--- Your objective ---
Would you copy all lines in the data that contain the word "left"?

--- The data ---
________

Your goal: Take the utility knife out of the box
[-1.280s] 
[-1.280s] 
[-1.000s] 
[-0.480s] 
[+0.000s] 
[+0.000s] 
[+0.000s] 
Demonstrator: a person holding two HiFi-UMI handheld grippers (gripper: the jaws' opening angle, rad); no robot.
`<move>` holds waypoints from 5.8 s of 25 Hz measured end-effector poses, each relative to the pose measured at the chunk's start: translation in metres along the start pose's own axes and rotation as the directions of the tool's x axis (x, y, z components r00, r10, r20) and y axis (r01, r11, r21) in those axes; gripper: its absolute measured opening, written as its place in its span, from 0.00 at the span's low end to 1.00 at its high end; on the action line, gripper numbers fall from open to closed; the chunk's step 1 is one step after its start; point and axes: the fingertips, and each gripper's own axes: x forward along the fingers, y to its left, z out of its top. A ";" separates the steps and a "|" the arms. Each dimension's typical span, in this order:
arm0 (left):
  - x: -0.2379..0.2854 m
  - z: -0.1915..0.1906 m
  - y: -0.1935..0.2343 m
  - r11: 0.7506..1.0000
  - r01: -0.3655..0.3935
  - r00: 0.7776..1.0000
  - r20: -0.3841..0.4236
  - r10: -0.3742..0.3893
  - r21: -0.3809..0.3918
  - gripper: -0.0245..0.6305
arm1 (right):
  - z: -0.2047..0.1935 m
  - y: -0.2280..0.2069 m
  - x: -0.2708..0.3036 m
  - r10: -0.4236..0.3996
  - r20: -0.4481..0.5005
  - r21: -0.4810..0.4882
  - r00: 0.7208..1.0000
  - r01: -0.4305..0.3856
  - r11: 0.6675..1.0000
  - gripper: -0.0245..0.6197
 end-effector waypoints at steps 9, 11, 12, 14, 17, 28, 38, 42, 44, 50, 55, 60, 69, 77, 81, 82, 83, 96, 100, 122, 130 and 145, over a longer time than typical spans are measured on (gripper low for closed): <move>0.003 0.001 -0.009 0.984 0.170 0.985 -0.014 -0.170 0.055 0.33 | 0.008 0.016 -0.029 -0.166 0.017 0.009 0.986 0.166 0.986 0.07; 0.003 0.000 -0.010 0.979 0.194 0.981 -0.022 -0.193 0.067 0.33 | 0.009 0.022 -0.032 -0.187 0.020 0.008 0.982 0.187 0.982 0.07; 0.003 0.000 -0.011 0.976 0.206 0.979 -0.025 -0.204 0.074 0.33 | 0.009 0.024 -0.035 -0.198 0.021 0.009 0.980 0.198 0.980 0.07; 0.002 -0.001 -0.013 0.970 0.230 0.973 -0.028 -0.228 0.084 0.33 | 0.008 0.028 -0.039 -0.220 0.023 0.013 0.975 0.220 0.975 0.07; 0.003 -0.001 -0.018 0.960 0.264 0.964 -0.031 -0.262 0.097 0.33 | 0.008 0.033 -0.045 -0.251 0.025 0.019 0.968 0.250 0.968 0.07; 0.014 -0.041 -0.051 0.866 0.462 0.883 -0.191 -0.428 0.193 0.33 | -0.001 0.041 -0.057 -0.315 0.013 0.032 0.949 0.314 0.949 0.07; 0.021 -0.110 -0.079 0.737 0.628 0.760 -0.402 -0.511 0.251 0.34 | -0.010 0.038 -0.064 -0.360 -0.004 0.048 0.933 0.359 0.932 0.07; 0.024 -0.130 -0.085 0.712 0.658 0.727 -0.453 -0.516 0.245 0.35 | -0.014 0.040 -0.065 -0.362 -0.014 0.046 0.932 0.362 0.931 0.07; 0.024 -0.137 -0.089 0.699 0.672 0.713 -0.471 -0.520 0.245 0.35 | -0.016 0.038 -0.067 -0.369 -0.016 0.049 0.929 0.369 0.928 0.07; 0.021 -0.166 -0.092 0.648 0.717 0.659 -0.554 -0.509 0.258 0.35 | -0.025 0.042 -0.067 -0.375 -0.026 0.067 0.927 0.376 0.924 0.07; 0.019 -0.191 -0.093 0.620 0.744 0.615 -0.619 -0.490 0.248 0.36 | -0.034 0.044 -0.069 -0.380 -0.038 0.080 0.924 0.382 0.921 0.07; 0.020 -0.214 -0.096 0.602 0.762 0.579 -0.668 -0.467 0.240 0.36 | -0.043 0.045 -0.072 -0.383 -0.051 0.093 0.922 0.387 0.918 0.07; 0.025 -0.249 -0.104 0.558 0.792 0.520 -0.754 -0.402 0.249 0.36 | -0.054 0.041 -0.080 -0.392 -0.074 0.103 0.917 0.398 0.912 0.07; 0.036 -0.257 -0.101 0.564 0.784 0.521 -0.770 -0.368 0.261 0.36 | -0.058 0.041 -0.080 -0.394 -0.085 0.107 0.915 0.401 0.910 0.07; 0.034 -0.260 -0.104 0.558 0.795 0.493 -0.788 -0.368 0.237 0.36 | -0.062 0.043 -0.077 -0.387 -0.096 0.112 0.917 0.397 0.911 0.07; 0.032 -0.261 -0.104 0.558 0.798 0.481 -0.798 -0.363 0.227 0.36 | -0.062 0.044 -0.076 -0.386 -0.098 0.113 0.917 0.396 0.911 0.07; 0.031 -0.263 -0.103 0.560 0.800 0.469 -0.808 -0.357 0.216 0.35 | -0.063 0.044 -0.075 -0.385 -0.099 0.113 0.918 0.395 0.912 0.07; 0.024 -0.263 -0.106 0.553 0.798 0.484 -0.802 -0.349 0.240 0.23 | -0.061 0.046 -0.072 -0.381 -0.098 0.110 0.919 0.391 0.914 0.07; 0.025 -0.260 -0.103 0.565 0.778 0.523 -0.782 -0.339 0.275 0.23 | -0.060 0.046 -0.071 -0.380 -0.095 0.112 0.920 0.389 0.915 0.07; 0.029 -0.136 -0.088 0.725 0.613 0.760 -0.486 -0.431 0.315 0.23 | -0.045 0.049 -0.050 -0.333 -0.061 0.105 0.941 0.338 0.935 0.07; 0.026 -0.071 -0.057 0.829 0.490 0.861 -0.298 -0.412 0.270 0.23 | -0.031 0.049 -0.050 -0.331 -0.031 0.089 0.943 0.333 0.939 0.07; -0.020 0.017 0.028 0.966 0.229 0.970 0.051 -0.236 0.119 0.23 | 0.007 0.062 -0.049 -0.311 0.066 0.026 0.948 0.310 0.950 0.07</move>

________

--- Your response ---
`<move>` holds waypoints from 5.8 s of 25 Hz measured end-effector poses, each relative to the pose measured at the chunk's start: translation in metres along the start pose's own axes and rotation as the directions of the tool's x axis (x, y, z components r00, r10, r20) and y axis (r01, r11, r21) in those axes; gripper: its absolute measured opening, written as its place in its span, from 0.00 at the span's low end to 1.00 at its high end; on the action line, gripper numbers fall from open to closed; the chunk's step 1 is one step after its start; point and axes: the fingertips, and each gripper's own axes: x forward along the fingers, y to its left, z out of its top. A ";" separates the steps and a "|" the arms. Each dimension's typical span, in this order:
arm0 (left):

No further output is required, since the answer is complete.